• [Exercise description]:
Provide only the number of lines below that hold "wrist".

====== Given entries ======

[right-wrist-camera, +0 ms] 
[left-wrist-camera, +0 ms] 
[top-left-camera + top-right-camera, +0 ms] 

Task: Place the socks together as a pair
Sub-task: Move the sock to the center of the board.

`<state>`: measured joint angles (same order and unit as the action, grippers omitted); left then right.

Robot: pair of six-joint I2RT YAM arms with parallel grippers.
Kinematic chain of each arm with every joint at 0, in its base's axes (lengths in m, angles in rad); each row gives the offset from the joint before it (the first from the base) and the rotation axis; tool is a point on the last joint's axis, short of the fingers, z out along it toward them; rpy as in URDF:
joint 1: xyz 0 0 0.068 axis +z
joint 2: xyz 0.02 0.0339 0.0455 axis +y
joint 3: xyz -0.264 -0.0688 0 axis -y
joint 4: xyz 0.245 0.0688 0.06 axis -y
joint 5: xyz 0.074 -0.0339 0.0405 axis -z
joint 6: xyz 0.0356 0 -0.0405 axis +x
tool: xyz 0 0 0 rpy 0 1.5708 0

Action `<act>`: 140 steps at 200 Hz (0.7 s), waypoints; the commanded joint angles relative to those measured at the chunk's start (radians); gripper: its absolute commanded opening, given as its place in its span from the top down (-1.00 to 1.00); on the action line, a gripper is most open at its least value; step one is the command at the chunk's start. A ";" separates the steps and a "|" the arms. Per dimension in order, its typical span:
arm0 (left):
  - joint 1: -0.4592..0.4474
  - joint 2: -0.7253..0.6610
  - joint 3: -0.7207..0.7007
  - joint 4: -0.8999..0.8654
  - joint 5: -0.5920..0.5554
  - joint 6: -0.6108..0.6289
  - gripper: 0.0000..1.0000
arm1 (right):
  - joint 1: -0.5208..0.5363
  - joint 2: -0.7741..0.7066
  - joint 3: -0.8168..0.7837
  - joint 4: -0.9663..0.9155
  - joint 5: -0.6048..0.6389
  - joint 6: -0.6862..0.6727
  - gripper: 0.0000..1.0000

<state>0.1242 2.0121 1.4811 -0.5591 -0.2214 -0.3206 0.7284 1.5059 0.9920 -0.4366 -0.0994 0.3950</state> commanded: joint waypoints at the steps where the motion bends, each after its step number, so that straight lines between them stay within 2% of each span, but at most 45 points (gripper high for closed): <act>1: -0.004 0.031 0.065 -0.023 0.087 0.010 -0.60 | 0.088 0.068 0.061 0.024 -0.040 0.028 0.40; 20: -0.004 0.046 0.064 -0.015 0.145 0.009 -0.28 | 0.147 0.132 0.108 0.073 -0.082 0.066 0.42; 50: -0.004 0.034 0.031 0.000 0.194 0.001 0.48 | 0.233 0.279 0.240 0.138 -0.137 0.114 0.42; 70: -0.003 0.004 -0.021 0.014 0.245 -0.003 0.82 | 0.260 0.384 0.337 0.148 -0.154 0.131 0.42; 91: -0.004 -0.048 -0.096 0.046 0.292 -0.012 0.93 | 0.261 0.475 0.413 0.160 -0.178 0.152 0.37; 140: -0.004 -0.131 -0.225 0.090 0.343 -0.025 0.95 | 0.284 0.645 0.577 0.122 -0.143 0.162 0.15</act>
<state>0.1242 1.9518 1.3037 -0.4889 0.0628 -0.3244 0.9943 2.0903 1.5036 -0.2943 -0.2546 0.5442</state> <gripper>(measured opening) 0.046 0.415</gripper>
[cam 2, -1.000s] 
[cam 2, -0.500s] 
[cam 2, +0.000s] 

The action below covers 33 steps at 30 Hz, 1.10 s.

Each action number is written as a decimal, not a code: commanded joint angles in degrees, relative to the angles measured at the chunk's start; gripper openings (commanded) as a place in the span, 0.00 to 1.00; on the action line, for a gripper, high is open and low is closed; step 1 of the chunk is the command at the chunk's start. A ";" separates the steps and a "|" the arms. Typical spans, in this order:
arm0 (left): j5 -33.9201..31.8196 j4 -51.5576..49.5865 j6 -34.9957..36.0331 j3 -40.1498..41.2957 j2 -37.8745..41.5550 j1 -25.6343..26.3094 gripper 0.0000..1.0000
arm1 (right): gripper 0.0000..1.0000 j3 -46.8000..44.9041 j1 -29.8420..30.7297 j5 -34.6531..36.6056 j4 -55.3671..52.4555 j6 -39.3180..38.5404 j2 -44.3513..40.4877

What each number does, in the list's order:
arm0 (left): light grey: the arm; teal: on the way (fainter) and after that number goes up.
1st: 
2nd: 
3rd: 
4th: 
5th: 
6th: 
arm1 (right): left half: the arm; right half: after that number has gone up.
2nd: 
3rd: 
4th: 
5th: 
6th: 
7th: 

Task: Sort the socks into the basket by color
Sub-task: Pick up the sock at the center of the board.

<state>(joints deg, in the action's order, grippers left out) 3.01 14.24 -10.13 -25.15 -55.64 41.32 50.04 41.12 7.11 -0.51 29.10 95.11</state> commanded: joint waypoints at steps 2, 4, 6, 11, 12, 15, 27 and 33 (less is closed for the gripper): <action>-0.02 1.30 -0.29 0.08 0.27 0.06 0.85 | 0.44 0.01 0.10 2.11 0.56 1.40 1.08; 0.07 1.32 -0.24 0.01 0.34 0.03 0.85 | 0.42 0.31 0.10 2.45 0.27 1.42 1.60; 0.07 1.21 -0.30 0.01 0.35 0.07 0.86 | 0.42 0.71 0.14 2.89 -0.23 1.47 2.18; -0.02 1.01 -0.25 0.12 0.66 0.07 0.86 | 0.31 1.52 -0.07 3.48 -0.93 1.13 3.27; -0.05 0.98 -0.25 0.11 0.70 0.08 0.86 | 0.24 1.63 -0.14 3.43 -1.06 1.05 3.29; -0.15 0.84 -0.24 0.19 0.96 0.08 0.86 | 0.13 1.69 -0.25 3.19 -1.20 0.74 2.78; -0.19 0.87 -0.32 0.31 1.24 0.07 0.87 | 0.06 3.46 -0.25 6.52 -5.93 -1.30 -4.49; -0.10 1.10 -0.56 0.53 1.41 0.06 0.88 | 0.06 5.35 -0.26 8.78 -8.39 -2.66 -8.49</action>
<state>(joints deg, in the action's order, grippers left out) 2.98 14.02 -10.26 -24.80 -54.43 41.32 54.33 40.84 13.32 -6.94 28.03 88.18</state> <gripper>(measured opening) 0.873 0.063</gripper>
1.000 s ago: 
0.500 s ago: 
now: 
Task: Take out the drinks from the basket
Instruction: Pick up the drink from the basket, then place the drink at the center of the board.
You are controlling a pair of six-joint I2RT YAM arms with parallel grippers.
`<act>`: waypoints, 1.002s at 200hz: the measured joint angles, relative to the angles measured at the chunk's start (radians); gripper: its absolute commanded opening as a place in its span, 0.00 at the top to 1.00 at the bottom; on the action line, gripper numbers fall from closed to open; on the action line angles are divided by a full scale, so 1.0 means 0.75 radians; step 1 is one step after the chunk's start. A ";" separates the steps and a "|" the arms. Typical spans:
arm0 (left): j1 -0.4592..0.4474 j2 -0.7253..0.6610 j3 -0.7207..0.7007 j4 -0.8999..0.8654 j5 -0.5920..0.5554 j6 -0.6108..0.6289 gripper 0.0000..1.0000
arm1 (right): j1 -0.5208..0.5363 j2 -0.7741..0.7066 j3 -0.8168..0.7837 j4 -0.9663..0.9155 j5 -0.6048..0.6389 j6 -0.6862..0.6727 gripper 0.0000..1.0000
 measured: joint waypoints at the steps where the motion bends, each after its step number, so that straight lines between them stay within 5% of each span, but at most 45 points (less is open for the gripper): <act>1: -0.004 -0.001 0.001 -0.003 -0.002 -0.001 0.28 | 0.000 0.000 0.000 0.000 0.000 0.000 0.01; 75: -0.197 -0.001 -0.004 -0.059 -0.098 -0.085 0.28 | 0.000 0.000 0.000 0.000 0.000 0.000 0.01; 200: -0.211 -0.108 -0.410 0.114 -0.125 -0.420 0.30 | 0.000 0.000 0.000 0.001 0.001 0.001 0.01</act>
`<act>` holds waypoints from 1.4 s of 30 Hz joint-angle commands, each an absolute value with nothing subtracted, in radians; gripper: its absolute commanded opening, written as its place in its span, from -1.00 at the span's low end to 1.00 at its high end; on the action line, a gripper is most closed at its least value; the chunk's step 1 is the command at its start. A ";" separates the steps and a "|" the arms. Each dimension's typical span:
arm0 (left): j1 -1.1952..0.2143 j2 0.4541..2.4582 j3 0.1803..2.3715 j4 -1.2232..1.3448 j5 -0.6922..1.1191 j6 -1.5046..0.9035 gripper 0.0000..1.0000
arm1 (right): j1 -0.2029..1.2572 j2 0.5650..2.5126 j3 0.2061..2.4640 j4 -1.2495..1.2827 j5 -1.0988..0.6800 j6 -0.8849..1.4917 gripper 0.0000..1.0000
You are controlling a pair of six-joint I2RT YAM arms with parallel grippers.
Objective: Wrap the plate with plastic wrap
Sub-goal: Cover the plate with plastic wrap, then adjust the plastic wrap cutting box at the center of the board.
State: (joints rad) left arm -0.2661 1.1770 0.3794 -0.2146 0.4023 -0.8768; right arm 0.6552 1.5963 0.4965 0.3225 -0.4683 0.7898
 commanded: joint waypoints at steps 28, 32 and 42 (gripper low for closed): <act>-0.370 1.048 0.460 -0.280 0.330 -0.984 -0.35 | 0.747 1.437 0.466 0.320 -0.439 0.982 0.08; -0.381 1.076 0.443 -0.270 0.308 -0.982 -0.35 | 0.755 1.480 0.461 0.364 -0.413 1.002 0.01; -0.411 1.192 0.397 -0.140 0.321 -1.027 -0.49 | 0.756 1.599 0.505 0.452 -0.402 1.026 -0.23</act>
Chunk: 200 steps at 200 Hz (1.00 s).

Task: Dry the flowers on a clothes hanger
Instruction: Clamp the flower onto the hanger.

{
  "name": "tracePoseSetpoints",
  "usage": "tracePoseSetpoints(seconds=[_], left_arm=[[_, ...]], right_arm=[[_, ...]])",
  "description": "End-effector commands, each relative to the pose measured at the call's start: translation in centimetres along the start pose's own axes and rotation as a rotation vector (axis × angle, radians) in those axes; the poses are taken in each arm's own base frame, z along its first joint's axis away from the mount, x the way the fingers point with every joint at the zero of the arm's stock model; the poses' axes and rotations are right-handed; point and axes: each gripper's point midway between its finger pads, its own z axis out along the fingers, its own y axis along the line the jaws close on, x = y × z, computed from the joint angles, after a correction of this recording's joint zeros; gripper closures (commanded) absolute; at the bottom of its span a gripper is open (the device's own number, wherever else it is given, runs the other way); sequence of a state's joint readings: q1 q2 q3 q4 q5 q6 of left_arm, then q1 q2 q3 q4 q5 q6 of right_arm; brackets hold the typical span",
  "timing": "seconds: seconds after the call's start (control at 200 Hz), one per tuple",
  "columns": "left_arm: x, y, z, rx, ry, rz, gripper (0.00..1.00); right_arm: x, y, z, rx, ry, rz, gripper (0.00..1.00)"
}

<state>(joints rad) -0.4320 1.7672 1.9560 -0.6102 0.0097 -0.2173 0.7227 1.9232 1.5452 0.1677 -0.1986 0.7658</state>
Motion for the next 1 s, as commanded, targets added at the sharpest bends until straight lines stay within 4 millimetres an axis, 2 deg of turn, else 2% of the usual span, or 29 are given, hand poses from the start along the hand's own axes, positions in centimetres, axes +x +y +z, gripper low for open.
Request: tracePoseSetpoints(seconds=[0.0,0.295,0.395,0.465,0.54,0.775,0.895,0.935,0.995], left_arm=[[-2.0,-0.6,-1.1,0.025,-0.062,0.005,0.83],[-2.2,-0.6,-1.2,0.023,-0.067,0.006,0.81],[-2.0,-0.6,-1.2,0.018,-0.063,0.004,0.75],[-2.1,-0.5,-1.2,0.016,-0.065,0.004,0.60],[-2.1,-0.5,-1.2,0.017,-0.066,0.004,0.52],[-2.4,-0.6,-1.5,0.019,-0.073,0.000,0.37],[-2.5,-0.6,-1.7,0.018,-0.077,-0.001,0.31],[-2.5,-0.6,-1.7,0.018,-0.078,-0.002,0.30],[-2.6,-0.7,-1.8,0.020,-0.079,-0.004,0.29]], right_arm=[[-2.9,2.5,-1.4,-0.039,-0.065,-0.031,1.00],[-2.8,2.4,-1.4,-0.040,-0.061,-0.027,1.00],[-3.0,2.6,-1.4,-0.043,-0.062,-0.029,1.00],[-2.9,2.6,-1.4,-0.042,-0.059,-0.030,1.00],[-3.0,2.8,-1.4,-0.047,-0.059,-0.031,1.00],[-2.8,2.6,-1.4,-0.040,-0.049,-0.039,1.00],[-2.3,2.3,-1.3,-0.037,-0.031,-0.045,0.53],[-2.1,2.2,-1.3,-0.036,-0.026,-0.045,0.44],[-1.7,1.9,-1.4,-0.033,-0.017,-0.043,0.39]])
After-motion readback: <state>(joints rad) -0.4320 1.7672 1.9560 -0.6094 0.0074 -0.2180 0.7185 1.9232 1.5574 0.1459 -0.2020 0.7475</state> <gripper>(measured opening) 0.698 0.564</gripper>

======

• [Solution for this exercise]:
2